Don Patterson operated within the classic organ combo format – a quartet consisting of organ, guitar, drums and saxophone. On Satisfaction the horn is left out. It’s not sorely missed. Patterson keeps things interesting in many areas: that of technical ability, harmonic coherence and, last but not least, that of the blues.
Personnel
Don Patterson (organ), Jerry Byrd (guitar), Billy James (drums)
Recorded
on July 19, 1965 at Van Gelder Studio, Englewood Cliffs, NJ
Released
as PR 7430
Track listing
Side A:
Bowl Full Of Yok
Goin’ To Meeting
Side B:
John Brown’s Body
Satisfaction
Walkin’
Patterson had been working with drummer Billy James for four years, notably as backing group for Sonny Stitt. They don’t dwell on matters and head into two uptempo blues shuffles, Bowl Full Of Yok and Goin’ To Meeting, commenting on each other’s phrases ebulliently. Patterson is a great storyteller and capable of stretching out to the limit. Bowl Full Of Yok’s many choruses never have a dull moment. After the theme is stated guitarist Jerry Byrd immediately grabs attention in dissonant vein and launches into a solid solo. Byrd flavors his personal style with touches of Charlie Christian and Pat Martino. In this session Byrd takes some interesting solo’s; his guitar sound is a bit distorted, which enlivens the down home-type proceedings.
Jagger/Richard’s Satisfaction has gotten a lighthearted, funky treatment. On John Brown’s Body – a marching song about an abolitionist in the American Civil War – the resemblance of Patterson’s play to the famous character that influenced him to take up the organ in the first place, Jimmy Smith, is most striking.
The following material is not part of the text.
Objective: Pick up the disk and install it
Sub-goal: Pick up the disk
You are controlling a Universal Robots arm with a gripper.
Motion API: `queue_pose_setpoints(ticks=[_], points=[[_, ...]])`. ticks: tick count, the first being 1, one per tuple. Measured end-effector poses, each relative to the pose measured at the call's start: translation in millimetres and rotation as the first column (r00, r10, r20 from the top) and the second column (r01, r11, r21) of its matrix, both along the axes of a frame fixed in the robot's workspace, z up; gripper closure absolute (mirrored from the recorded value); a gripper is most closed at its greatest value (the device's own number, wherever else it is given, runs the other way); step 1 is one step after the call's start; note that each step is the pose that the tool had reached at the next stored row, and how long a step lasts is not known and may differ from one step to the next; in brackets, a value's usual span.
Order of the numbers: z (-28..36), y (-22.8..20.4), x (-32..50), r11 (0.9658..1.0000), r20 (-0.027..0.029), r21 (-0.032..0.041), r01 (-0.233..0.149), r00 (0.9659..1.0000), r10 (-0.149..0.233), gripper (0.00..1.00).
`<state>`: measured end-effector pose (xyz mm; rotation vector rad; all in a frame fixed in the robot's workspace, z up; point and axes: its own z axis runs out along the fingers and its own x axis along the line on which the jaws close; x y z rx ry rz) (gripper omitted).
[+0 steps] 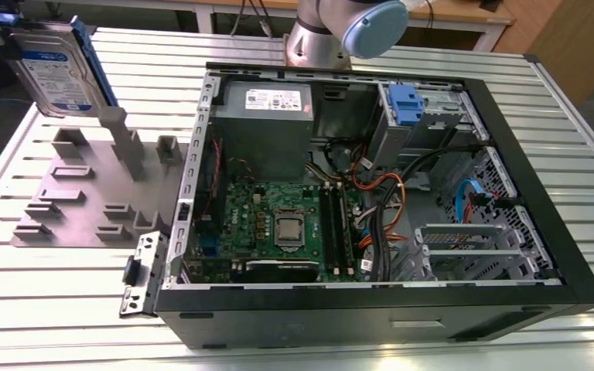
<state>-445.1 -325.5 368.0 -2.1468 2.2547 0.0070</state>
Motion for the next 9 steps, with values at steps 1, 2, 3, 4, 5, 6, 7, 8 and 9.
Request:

At the time, liner note writers more often than not referred to the schism that existed between stuffed shirts who detested the organ genre (and its popularity!) and aficionados that defended it as a worthy addition to the art of jazz. Bob Porter, who wrote on the back of Satisfaction’s sleeve, is no exception. The battle may seem absurd nowadays, as generally people finally got hip to it; I’m on the side of, as one might have expected, Bob Porter & Co. Naturally, it would be hard to deny that there have been more than enough mediocre organ sessions between 1955 and 1975. But Patterson didn’t partake in any of them; and Satisfaction is but one example that the jazz of the Hammond B3 could simultanously be entertaining, smart, soulful and inventive.